Five years into her recovery now, Fiona has a lot of good in her life. Her priorities are right. Recovery. Family. Work.

“Back in 2011, my mother flew with me from Toronto to Nanaimo to make sure that I arrived at Edgewood safely. When the plane landed, I remember her saying, ‘You never know, you might end up moving here.’ I thought she was totally nuts. Now, not only have I moved here and bought a house, my parents made the decision in the spring of 2016 to make the move from Toronto to Nanaimo as well! It’s great having them nearby and I’m grateful for the opportunity to rebuild our relationship.”

The girl who was once helpless in Toronto has become a responsible, helpful member of the community in a mid-sized city on the West Coast.

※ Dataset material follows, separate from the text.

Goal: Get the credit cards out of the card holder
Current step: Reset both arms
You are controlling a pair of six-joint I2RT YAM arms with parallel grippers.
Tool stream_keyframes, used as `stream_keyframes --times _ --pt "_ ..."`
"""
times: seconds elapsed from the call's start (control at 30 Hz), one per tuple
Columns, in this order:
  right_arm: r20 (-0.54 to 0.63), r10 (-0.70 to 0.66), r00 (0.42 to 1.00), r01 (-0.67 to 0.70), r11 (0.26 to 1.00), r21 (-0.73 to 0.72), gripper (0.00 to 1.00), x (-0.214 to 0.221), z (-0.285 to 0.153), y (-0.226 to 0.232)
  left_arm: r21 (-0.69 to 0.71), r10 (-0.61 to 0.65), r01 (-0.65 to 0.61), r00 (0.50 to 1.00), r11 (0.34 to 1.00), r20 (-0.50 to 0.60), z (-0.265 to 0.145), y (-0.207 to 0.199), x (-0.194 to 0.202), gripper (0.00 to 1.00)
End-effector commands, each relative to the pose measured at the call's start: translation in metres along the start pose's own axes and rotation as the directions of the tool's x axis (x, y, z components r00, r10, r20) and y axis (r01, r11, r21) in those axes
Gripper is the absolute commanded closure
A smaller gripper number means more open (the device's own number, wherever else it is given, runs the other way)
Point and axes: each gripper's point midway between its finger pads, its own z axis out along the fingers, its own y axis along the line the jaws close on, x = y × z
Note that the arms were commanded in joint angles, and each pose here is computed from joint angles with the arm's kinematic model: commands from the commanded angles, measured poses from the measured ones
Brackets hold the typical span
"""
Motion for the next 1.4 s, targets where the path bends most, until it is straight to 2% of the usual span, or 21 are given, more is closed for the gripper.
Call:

Besides working at Shaw, she’s helping a National Geographic photographer get her photos up online. She’s continuing to help small businesses with videos and photos for social media. This month, she interviewed Edgewood alumni carrying the message of integrity. Last month, she told the inspirational story of a 93-year-old skydiver. She’s a budding rapper, a fixture in the LGBT recovery community. She still does a couple of meetings a week, and has friends in many walks of life all over the Island.

“Nanaimo is such a great place to get sober. It is such an easy place to create those new habits. There’s so much nature. Walking and hiking and farmers markets, so many places to explore around here. To relearn how to have fun. There are lots of opportunities to do that. I walk around Westwood Lake all the time,” she says.

“I always thought, ‘Whatever am I going to do without drinking? How will I ever find anything I can even do anymore?’ My only problem today is I don’t have enough time to do everything that I want to do. There is so much to do that I honestly wish I could clone myself, some days. There is so much to do and not enough time.”